Литмир - Электронная Библиотека

1.

О животных можно говорить часами, тема эта неисчерпаемая. Да, не спорю, у меня получалось управляться с ними с детства. Возможно потому, что никогда их не боялся. Я ведь рос среди них. Первое, это кони. В нашем колхозе «Первомайском» была добрая конюшня с племенными жеребцами. Я стал бывать там лет с семи, если не раньше. Со временем научился ухаживать за лошадьми, а также немного шорничать и разбираться в конских болячках. Расскажу один случай про рысака по кличке Павлин. Верхом он был необучен, а только возил бригадира в бедарке. Машин в колхозе было мало, полуторка да штуки три ЗИС-5. Это потом массово ГАЗ – 51 с фанерными дверцами пошли, а тогда, в конце пятидесятых, всё больше кони и волы, или по-нашему быки. Цоб – Цабе их погоняли, и профессия была – воловик. Так этот Павлин однажды зашиб сустав, а для лошади это практически дорога на колбасы. Невероятно красивого коня было жалко до слёз, и мы с Витькой Лихачевым стали уговаривать конюхов попробовать вылечить Павлина. Конюхам самим было его жаль, и Павлин получил отсрочку на лечение. Ветеринар Алексей Иванович оптимизма не проявлял, но приступил к лечению по всем правилам. Заметив наш энтузиазм, он приставил нас к делу и научил промывать, мазать мазью и бинтовать рану, оставив за собой общее наблюдение. Мы ухаживали за конём как за малым дитём каждый день. Помимо обычного лошадиного пайка, мы таскали ему в денник свежей вкусной травки, угощали сахаром и подкармливали хлебом. Конь понимал, что его лечат. Во время процедур он вздрагивал от боли, перебирал задними ногами, но больную переднюю не убирал, терпел. И через месяц выздоровел! За это время Павлин здорово к нам привязался, и стал нам многое позволять. Когда он перестал хромать, то во время прогулок по двору мы катались у него на спине вообще без уздечки, командуя повороты шлепками ладони по правой или левой стороне конской шеи. Когда старший конюх Ермилов увидел это впервые, у него отвисла челюсть, ведь конь был необъезженным. Таким он и остался, просто мы с Витей были исключением из правил.

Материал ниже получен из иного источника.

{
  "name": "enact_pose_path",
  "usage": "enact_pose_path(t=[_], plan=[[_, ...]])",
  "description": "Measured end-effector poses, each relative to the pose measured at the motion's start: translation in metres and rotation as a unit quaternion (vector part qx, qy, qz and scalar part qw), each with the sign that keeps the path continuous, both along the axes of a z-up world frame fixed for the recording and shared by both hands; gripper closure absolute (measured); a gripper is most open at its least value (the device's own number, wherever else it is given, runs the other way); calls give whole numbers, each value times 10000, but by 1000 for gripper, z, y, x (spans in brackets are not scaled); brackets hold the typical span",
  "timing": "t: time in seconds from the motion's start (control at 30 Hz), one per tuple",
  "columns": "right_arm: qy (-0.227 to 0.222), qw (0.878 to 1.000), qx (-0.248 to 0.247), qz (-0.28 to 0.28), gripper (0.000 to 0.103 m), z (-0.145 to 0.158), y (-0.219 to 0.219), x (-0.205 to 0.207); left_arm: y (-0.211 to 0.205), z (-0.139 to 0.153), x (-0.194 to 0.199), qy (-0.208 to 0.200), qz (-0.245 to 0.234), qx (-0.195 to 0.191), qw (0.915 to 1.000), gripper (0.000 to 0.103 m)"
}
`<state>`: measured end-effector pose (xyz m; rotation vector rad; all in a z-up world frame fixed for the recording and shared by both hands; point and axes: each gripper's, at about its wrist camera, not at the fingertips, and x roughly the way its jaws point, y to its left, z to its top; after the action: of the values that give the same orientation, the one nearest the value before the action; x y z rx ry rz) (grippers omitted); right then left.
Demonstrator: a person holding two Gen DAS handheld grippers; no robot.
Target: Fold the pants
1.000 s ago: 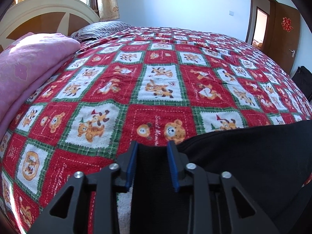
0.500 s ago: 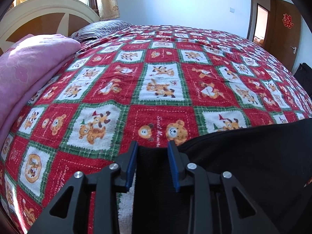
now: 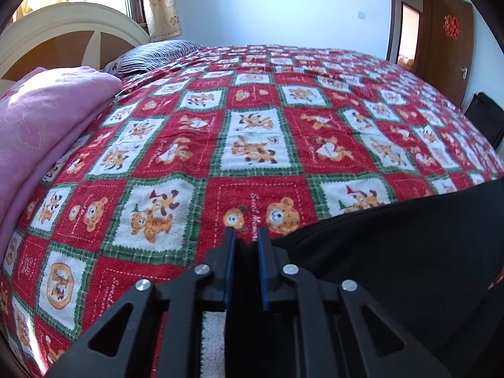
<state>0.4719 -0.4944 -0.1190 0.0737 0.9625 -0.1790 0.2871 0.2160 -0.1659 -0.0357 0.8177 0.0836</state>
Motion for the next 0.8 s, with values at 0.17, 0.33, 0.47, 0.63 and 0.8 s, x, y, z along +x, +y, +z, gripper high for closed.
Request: enact_pose_path(t=[0.17, 0.33, 0.47, 0.63, 0.8], plan=[[-26, 9998, -178, 20, 100, 9, 6, -9, 3, 4, -3, -76, -1, -94, 9999, 89], [-124, 9996, -260, 2, 100, 20, 8, -16, 3, 11, -6, -194, -44, -122, 9997, 90], [-223, 9993, -291, 15, 100, 30, 11, -22, 4, 18, -11, -336, -101, -188, 9992, 91], [-354, 9990, -286, 26, 100, 41, 11, -32, 7, 24, -16, -468, -110, -357, 9982, 93], [-557, 9981, -237, 71, 100, 54, 8, -51, 7, 33, -29, -638, -161, -453, 9968, 94]])
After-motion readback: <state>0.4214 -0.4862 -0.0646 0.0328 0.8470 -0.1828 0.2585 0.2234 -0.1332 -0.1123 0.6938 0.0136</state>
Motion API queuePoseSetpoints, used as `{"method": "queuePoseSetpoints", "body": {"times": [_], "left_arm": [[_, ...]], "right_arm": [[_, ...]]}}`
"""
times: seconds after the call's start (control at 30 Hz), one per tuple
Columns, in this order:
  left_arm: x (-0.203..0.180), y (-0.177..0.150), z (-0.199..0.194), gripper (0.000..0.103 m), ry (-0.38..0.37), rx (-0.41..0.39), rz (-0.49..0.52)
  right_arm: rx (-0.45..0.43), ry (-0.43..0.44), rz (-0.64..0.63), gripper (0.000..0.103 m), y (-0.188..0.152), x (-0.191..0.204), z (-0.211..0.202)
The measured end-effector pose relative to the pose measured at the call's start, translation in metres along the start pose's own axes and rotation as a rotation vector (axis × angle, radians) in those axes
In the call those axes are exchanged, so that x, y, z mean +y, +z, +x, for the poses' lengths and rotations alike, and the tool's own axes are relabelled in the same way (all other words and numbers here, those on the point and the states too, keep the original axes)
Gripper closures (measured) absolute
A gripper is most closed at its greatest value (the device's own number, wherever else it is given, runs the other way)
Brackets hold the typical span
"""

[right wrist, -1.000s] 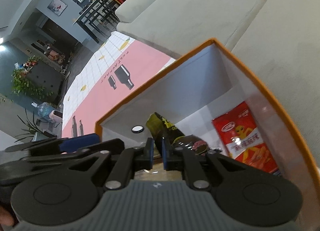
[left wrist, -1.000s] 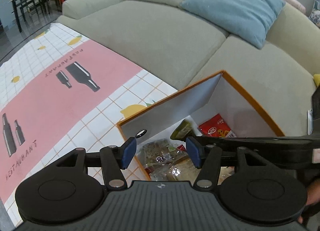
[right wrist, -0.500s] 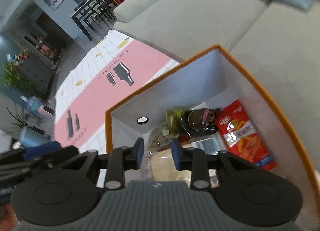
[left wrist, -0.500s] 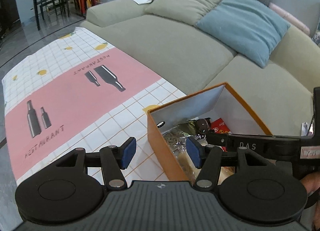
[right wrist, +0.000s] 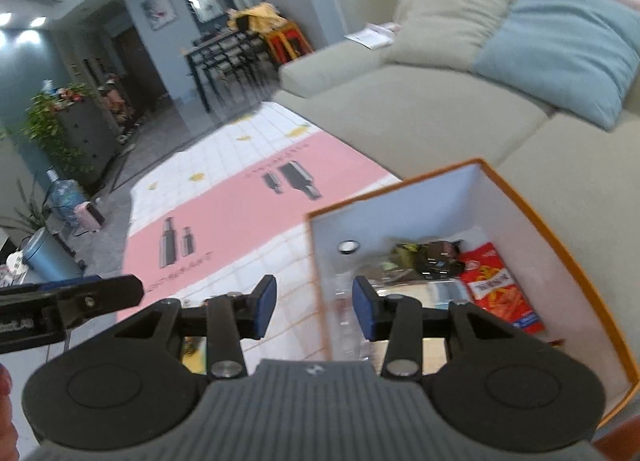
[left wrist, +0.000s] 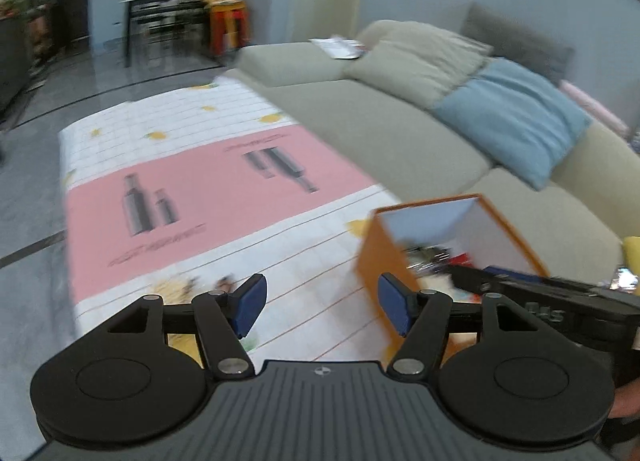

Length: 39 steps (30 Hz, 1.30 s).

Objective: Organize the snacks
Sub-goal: 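Open both tools to release the packets and withdraw toward the table, then grasp the white candy bag with the left tool while the right grasps the sausage stick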

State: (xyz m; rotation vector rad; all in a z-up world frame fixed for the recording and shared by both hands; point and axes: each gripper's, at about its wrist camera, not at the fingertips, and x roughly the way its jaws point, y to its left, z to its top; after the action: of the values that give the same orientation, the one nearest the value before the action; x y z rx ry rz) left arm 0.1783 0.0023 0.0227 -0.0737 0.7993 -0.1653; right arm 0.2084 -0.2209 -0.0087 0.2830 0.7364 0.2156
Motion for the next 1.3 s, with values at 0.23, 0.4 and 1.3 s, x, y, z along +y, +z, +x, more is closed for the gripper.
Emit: {"method": "queuePoseSetpoints", "body": {"times": [0.23,0.4,1.3], "left_arm": [[0.051,-0.022,0.006,0.027,0.135,0.057,-0.047],[0.083,-0.026,0.022,0.028,0.16,0.08,-0.086],[0.151,-0.043,0.119,0.021,0.064,0.169,0.011]], "right_arm": [[0.033,0.065,-0.092,0.044,-0.029,0.046,0.019],[0.102,0.07,-0.135,0.044,-0.04,0.065,0.046],[0.359,0.07,-0.111,0.056,-0.045,0.138,0.243]]}}
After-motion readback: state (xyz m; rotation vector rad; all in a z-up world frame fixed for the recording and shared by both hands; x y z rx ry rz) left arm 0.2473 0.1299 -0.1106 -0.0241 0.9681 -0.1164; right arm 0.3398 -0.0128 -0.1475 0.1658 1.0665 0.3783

Конюхи были рады возвращению Павлина в строй, но некоторое время бурчали на нас, потому что первое время конь давал запрягать себя лишь в том случае, если кто-то из нас стоял рядом. Правление наградило нас скромной денежной премией, от которой, в порыве благородства мы хотели отказаться, мол, не из-за денег старались, но зам председателя сурово нас отчитал, и вручил по десять рублей. Для нас это были немалые деньги.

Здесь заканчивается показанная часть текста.